- Collected material -
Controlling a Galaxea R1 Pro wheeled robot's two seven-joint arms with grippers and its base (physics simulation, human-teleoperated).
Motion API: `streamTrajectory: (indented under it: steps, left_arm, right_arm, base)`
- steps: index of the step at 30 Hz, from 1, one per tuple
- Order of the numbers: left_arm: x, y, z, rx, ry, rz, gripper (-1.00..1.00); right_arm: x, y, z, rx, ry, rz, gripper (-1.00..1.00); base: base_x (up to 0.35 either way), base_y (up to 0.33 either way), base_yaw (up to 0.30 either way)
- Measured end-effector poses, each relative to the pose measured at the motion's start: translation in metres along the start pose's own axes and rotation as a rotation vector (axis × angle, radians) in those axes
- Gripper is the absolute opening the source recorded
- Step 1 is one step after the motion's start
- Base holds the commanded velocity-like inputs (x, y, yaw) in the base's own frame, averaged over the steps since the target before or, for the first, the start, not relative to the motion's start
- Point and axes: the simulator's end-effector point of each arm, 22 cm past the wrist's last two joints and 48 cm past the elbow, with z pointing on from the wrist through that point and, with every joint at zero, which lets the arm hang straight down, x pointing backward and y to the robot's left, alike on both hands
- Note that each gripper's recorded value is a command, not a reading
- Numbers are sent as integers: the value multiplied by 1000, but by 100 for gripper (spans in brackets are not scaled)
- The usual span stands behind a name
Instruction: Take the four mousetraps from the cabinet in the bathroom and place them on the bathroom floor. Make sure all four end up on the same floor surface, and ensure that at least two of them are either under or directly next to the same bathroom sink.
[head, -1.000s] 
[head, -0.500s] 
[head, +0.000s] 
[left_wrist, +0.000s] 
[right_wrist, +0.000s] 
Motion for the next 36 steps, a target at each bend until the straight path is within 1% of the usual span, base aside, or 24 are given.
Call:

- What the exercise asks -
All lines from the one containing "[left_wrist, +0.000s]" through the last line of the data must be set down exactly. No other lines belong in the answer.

- Result of the task -
[left_wrist, +0.000s] 
[right_wrist, +0.000s] 
Motion for the next 36 steps, a target at each bend until the straight path is within 1% of the usual span, base aside, or 24 are given.
Call:

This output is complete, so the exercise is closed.